WORK INSTRUCTION: Every line with the string "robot" in it belongs in your answer, so copy them all from the data.
..........
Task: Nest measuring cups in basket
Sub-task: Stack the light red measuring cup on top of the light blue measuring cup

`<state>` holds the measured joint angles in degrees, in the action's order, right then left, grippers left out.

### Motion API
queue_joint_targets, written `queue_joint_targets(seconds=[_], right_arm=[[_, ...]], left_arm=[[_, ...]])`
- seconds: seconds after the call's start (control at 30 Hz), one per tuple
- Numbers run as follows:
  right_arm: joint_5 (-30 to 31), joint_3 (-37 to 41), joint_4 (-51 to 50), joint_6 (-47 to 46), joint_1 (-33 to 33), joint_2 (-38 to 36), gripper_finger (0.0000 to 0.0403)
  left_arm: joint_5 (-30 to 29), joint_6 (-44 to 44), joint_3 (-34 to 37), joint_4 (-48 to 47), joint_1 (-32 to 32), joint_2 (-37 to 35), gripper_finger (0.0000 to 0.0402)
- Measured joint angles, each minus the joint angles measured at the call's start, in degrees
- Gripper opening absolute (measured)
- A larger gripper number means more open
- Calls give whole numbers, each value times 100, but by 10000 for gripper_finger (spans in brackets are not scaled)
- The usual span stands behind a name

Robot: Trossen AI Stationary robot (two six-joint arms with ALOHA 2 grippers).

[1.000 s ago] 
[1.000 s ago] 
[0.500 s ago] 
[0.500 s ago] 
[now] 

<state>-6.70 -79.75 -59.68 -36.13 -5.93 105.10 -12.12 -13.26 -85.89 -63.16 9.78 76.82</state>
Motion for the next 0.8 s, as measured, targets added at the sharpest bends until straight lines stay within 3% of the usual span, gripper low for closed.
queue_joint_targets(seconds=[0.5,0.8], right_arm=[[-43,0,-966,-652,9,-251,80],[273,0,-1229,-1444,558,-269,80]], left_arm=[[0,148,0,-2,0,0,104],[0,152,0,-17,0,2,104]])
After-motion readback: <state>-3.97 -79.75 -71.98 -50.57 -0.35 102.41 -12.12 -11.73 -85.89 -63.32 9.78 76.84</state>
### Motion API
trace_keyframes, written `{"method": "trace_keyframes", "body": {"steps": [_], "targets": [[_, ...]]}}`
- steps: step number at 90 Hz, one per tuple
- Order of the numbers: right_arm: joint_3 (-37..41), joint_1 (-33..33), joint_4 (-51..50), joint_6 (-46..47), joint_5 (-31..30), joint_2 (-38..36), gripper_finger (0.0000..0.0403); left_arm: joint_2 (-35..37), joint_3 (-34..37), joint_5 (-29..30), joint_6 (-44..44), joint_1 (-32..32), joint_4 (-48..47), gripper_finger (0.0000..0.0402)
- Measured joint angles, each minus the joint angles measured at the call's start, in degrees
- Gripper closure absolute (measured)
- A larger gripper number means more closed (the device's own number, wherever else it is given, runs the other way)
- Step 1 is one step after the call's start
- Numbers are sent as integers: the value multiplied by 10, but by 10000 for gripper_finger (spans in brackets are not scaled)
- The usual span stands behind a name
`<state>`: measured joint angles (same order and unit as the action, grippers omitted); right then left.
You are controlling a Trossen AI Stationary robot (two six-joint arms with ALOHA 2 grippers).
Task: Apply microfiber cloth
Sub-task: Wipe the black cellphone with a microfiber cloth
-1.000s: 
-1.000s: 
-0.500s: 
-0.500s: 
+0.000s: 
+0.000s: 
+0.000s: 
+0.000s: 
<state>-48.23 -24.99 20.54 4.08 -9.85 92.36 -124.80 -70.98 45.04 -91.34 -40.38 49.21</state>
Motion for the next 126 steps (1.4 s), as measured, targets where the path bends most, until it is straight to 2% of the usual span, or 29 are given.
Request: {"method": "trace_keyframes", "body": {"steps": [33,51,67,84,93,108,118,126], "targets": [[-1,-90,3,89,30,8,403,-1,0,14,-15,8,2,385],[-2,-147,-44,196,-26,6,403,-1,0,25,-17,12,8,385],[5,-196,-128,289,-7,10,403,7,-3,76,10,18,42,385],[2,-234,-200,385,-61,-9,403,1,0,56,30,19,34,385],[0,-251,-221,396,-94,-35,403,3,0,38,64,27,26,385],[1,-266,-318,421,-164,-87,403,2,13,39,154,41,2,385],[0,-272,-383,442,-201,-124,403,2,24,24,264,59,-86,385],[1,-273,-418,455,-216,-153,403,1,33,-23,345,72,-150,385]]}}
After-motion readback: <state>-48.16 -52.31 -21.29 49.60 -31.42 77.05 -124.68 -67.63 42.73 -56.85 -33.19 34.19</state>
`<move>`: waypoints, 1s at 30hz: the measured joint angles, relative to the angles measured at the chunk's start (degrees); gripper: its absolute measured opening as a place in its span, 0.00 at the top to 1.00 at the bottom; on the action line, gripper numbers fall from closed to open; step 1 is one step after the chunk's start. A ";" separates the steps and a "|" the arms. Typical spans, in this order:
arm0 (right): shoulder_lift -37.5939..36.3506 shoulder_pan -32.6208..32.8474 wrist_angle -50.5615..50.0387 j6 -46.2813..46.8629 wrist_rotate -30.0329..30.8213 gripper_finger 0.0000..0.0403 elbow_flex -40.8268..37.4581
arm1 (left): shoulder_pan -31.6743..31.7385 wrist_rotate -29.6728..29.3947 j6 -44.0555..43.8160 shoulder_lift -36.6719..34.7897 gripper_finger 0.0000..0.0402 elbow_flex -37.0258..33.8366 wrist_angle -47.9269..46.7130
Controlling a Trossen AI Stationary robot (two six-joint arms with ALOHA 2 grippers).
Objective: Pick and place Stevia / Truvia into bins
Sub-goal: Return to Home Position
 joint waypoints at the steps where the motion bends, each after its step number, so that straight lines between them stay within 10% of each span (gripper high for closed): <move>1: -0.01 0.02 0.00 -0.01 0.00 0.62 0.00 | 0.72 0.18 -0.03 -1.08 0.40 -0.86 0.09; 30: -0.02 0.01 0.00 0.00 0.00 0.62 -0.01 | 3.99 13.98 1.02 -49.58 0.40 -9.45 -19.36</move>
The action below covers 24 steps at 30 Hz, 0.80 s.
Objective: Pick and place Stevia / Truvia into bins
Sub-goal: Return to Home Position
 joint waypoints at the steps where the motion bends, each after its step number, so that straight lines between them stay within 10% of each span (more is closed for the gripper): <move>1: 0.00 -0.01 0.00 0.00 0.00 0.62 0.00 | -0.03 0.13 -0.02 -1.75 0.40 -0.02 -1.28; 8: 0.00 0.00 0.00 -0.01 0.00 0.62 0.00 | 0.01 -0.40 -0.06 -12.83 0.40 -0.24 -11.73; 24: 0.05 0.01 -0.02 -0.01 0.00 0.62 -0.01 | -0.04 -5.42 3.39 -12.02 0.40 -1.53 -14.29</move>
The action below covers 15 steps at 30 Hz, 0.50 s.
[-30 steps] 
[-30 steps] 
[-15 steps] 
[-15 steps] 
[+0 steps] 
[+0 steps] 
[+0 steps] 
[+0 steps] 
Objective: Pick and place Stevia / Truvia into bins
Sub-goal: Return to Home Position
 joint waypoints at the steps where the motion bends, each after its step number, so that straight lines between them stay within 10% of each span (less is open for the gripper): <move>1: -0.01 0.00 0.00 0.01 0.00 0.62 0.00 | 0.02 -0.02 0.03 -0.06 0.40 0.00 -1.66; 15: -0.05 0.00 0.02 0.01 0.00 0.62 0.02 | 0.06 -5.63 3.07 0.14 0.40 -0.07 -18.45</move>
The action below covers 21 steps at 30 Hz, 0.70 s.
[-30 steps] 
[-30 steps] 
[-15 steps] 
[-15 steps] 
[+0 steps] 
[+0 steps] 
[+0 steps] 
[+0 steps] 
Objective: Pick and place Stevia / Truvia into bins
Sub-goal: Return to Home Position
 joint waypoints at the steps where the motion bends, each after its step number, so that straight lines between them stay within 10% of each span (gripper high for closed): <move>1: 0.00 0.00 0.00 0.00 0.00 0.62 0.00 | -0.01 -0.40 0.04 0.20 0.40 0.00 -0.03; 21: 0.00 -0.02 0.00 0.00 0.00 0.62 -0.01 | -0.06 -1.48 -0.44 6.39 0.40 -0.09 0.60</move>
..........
PROBLEM SOLUTION:
Robot: Trossen AI Stationary robot (two six-joint arms with ALOHA 2 grippers).
You are controlling a Trossen AI Stationary robot (two six-joint arms with ALOHA 2 grippers).
Controlling a Trossen AI Stationary robot (two six-joint arms with ALOHA 2 grippers).

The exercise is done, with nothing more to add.